The first consideration is that different versions of the same browser may have different rendering backend versions (Webkit in the case of Safari).
A look at wikipedia's Safari version history shows that 5.1.7 is using webkit version 534.57.2. Meanwhile Mac OSX Safari is running 7.0 for OS 10.9 and 6.1 for the latest version on 10.8. Realize that Apple does do a reasonable job at pushing updates, Safari 7.0 is running Webkit 537.71 and 6.1 is running Webkit 537.43.58. These are all different versions and will likely have some differences in rendering.
The next consideration is that the windowing widgets that the browser uses is different on differing operating systems. I've recently had an issue where Chrome (latest) on Linux renders <select>
list one way and Chrome (latest) on Mac OS X renders it differently. Different windowing widgets.
You can get an idea of this differing widgets by looking at Styling single selection menu control option groups (optgroup elements) with CSS
This really boils down to You need to test every supported browser and operating system as a separate entity and debug it as such. The 'same' browser on a different operating system isn't the same.

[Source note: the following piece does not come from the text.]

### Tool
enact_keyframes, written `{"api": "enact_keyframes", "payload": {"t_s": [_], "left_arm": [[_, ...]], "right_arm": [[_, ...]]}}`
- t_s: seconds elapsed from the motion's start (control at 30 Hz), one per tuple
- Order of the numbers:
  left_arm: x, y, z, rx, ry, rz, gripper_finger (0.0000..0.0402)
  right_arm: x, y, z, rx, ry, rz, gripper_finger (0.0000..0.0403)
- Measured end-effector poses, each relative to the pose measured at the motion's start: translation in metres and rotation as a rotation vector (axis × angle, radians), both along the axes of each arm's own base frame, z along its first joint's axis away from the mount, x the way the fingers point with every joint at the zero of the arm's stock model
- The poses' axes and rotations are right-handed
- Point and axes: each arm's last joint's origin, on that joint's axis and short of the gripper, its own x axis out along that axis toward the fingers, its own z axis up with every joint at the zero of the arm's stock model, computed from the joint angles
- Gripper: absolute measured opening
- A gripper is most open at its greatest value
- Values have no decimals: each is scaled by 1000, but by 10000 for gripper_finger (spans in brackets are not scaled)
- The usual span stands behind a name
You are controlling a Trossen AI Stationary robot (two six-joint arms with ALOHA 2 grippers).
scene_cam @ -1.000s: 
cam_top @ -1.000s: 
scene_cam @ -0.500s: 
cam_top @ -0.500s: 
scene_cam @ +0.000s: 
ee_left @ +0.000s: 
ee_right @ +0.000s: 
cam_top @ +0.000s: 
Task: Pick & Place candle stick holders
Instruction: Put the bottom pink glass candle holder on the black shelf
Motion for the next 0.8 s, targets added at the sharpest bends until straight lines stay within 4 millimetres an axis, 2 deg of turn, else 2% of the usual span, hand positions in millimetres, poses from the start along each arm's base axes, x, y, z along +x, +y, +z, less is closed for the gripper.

The thing to do is look at what version of Chrome you are using, what version of webkit (if its one that is using webkit) is in use, and then dig into the change logs for webkit (and trac.webkit.org). You might what to consider trying to build a consistent version of webkit for both Windows and Mac and then see if you can find the issue in your code, or if not, log an issue with Webkit. Please note, that you really will need to look into creating an SSCCE version to work from - for yourself and if you hope to have anyone look into it to fix it.